Subhrasankar Chatterjee,Debasis Samanta
2023-06-16
Abstract:The human brain possesses remarkable abilities in visual processing, including image recognition and scene summarization. Efforts have been made to understand the cognitive capacities of the visual brain, but a comprehensive understanding of the underlying mechanisms still needs to be discovered. Advancements in brain decoding techniques have led to sophisticated approaches like fMRI-to-Image reconstruction, which has implications for cognitive neuroscience and medical imaging. However, challenges persist in fMRI-to-image reconstruction, such as incorporating global context and contextual information. In this article, we propose fMRI captioning, where captions are generated based on fMRI data to gain insight into the neural correlates of visual perception. This research presents DreamCatcher, a novel framework for fMRI captioning. DreamCatcher consists of the Representation Space Encoder (RSE) and the RevEmbedding Decoder, which transform fMRI vectors into a latent space and generate captions, respectively. We evaluated the framework through visualization, dataset training, and testing on subjects, demonstrating strong performance. fMRI-based captioning has diverse applications, including understanding neural mechanisms, Human-Computer Interaction, and enhancing learning and training processes.
Computer Vision and Pattern Recognition
What problem does this paper attempt to address?
The paper attempts to address the limitations of current fMRI-to-Image reconstruction techniques in understanding the neural mechanisms of visual perception.

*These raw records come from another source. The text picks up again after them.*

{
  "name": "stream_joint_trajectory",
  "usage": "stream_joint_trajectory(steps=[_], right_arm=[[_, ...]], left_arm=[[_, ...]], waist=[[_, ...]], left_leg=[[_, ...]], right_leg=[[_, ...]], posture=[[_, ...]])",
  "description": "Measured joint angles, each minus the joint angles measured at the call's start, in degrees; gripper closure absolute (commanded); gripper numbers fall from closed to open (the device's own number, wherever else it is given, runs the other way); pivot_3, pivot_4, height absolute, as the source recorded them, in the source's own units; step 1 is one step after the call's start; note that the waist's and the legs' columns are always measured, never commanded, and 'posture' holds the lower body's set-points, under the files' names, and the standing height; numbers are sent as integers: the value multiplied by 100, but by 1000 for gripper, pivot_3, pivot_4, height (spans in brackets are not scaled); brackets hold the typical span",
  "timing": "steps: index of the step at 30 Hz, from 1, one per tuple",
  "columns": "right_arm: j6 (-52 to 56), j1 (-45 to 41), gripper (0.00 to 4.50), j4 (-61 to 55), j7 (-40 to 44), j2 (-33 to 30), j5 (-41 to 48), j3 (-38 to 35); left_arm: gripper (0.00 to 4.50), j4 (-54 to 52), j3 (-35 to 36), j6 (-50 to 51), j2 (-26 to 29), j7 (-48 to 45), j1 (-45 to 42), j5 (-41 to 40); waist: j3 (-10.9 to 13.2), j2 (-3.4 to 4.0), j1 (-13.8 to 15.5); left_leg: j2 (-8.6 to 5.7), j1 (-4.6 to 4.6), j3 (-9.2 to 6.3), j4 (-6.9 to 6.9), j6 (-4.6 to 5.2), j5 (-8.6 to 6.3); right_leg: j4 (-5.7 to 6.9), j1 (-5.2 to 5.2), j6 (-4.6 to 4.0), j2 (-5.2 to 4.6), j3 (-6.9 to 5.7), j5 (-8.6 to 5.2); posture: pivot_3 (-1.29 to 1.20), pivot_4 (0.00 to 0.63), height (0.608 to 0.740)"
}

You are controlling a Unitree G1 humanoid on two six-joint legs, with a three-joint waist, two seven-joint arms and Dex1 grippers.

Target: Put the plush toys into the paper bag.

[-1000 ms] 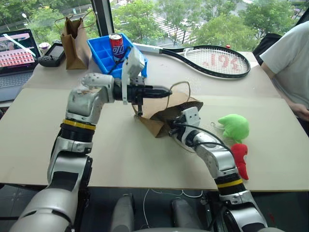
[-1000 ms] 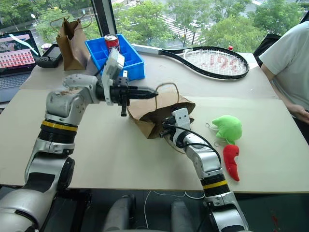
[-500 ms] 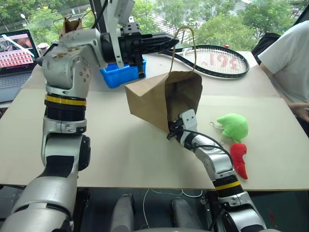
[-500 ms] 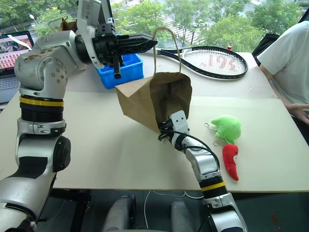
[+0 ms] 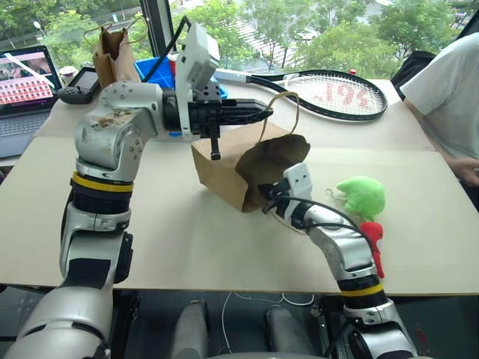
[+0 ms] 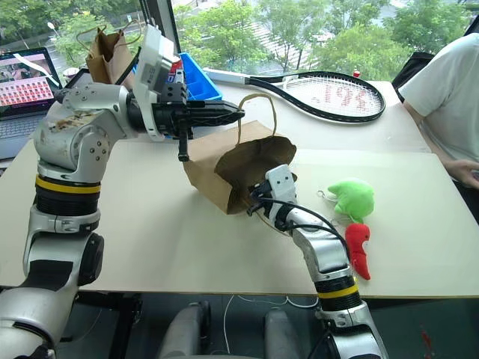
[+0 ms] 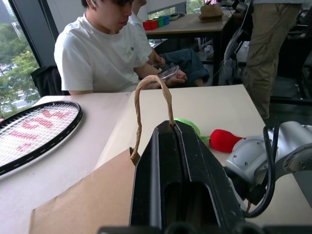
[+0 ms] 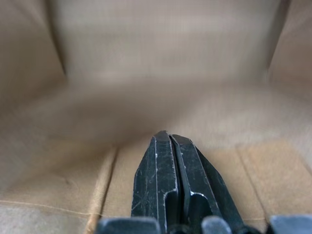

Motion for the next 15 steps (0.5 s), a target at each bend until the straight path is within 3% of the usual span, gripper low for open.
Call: stream_joint_trajectory(steps=[5, 10, 15], right_arm=[[1201, -48, 1957, -1122, 119, -655, 902, -794], [2207, -516, 264, -1630, 63, -1676, 1829, -2335], [2173, -383, 127, -838, -278, -2430, 1411, -2913]], left_arm=[[4500, -64, 0, 71, -29, 51, 108, -114], [4500, -96, -8, 120, -87, 103, 121, -194], [4500, -133, -30, 120, -147, 151, 129, -197]], waist=[[1, 1, 25], [2, 2, 25], [2, 2, 19]], left_leg=[[-2, -1, 0, 4, 0, 0], [-2, 1, 0, 1, 1, 0], [-4, 2, 0, 2, 1, 0]], right_leg=[[0, 2, -1, -4, -1, -1], [-3, 4, -2, -5, -1, -2], [-6, 5, -2, -6, -1, -2]], posture=[[0, 150, 731], [0, 150, 731], [0, 150, 731]])
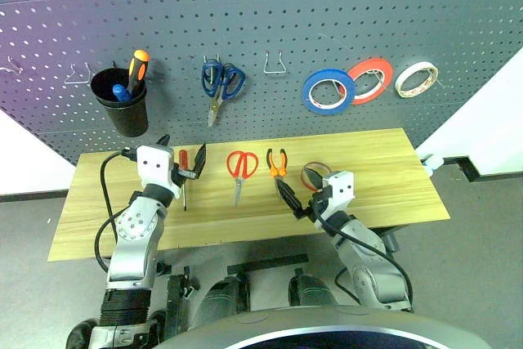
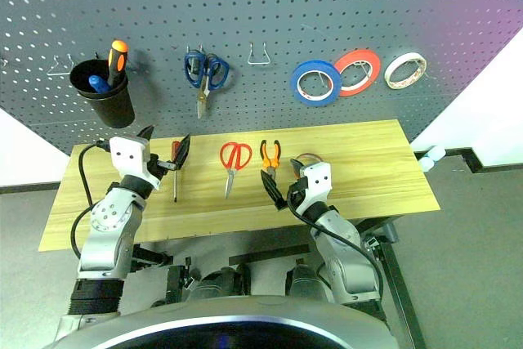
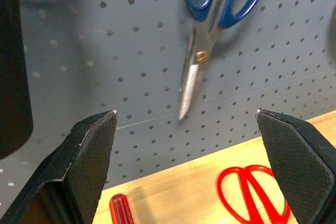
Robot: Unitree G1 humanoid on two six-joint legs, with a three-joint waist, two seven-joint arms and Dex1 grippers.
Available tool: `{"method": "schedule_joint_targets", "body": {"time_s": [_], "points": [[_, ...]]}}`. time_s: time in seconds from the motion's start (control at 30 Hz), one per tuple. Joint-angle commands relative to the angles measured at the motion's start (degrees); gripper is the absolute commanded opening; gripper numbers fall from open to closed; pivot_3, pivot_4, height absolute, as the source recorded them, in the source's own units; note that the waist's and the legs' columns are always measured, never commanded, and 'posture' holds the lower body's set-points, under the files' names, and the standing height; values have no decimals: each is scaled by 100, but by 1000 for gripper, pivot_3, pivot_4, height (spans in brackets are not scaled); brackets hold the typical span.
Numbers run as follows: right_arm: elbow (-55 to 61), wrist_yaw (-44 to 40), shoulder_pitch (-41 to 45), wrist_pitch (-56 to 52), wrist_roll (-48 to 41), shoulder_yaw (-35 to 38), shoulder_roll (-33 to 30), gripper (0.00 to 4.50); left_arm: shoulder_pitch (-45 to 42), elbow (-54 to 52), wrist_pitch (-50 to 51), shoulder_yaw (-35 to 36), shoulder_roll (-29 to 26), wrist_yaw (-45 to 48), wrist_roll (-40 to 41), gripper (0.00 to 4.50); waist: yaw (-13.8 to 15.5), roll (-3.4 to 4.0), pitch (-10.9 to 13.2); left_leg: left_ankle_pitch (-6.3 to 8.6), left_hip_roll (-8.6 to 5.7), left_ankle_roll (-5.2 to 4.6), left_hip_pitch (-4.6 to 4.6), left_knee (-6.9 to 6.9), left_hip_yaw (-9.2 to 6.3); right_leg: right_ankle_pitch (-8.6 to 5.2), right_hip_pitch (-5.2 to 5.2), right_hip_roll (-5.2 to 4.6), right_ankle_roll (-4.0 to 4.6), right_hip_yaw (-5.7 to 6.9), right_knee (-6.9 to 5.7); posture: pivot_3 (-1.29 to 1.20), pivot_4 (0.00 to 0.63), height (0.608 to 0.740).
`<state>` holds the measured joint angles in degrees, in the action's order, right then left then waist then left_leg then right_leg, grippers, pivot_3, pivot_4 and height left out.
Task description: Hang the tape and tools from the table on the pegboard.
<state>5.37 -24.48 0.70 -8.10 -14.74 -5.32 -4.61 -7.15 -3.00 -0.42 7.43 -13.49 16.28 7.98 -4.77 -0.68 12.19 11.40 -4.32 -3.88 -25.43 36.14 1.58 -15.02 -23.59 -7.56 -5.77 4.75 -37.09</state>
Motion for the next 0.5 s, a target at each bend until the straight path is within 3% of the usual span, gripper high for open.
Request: {"method": "schedule_joint_targets", "body": {"time_s": [0.03, 0.5], "points": [[94, 10, -17, 136, -21, -12, 43, 4500, -53, -73, -153, -6, -29, 30, 12, 4443, -10, 0, 0, 0, 0, 0, 0, 0, 0, 0, 0, 0, 0, 0, 0, -294, 156, 723], [16, 45, 39, 198, -24, 0, 97, 4500, -275, 106, -202, 7, -52, 87, -2, 4443, -104, 1, -38, -1, 0, 2, 3, 5, 2, 3, 3, 0, -2, 0, -7, -290, 143, 723]]}}
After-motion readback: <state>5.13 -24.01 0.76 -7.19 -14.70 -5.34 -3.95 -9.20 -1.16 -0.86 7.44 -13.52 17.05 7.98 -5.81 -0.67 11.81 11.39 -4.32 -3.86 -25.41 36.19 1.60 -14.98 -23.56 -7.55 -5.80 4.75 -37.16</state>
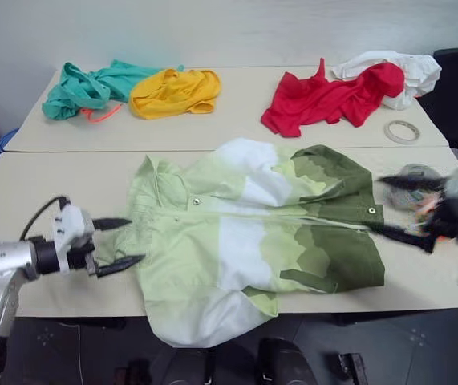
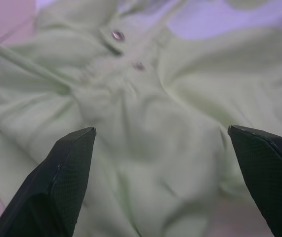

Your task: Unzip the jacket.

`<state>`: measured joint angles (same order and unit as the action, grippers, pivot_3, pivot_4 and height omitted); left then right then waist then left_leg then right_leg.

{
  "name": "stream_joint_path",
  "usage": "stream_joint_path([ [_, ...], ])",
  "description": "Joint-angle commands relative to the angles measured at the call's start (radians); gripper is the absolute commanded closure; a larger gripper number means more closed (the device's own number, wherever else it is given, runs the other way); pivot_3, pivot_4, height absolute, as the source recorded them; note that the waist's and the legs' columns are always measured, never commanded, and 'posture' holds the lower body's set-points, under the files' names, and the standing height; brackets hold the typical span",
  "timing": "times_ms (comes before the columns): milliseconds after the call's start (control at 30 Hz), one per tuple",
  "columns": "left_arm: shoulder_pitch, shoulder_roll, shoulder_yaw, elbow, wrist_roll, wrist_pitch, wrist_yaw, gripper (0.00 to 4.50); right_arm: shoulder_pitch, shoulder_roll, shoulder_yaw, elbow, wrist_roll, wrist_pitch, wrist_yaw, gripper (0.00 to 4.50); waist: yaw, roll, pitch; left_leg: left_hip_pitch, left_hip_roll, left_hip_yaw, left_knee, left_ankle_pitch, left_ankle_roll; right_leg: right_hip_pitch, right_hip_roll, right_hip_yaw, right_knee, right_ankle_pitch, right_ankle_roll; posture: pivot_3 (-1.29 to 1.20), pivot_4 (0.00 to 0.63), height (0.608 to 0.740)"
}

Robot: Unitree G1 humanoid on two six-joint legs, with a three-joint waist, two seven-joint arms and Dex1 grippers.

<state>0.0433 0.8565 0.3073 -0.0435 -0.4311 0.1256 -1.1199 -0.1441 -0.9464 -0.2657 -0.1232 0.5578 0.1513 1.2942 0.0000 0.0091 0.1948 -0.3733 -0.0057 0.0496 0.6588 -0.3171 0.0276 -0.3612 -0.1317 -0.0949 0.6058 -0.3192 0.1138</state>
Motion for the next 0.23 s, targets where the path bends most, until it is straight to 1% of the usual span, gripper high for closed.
stream_joint_path([
  [33, 0.076, -0.001, 0.081, -0.037, 0.012, -0.066, 0.008, 0.00, 0.010, 0.045, 0.068, 0.006, -0.035, -0.099, 0.068, 0.01, 0.005, 0.000, 0.000, -0.001, 0.000, 0.000, 0.000, 0.000, 0.001, 0.000, 0.000, 0.000, -0.001, 0.000, 0.000, 0.00, 0.150, 0.740],
  [100, 0.124, -0.014, 0.102, -0.065, 0.014, -0.081, 0.026, 0.00, 0.026, 0.078, 0.083, 0.027, -0.049, -0.147, 0.076, 0.01, 0.005, 0.000, 0.000, -0.002, 0.000, 0.000, 0.001, -0.001, 0.001, 0.000, -0.001, -0.001, -0.002, 0.000, 0.000, 0.00, 0.150, 0.740],
  [233, 0.163, -0.040, 0.119, -0.140, -0.005, -0.060, 0.071, 0.00, 0.057, 0.132, 0.074, 0.064, -0.066, -0.233, 0.064, 0.01, 0.006, -0.001, 0.000, -0.001, 0.000, -0.001, 0.002, -0.002, 0.001, 0.001, -0.001, -0.001, -0.005, 0.000, 0.000, 0.00, 0.150, 0.740],
])
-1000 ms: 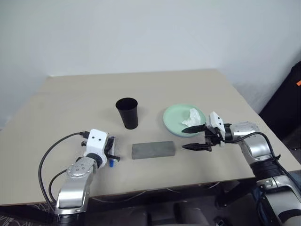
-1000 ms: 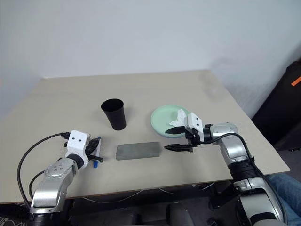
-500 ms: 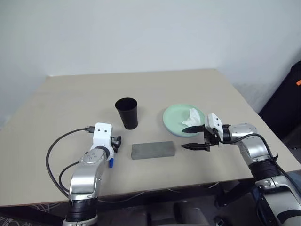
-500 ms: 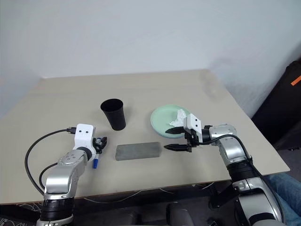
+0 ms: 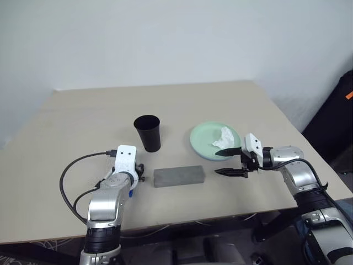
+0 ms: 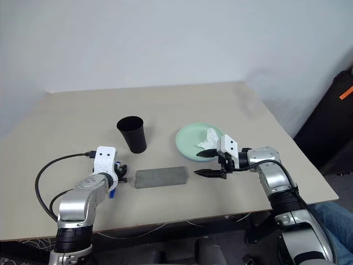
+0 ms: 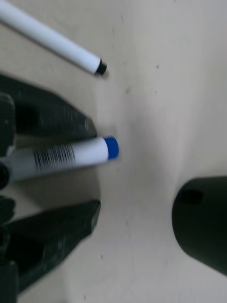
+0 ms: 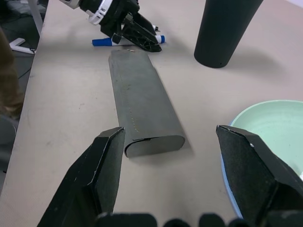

Specifically, existing fMRI-to-Image reconstruction methods face the following challenges: 1. **Insufficient Global Context Understanding**: Most frameworks can only capture local features when reconstructing images, failing to understand the global contextual information of the image. 2. **Balance Between Low-Level and High-Level Features**: While they can effectively capture low-level object features, they perform poorly in reconstructing high-level features such as the overall layout of a scene. To overcome these challenges, the paper proposes a new research direction called fMRI captioning. By generating captions based on fMRI data, researchers hope to gain a deeper understanding of the neural basis of visual perception. Specifically, the paper introduces the DreamCatcher framework, which includes two main components: - **Representation Space Encoder (RSE)**: Converts preprocessed fMRI vectors into a 1536-dimensional GPT embedding space. - **RevEmbedding Decoder**: Converts vectors in the GPT embedding space into natural language captions. Through this framework, researchers hope to capture not only low-level object features but also incorporate high-level contextual information of the image, achieving a more comprehensive and coherent reconstruction of visual stimuli. Additionally, fMRI captioning technology has broad application prospects in understanding neural mechanisms, human-computer interaction, education, and other fields.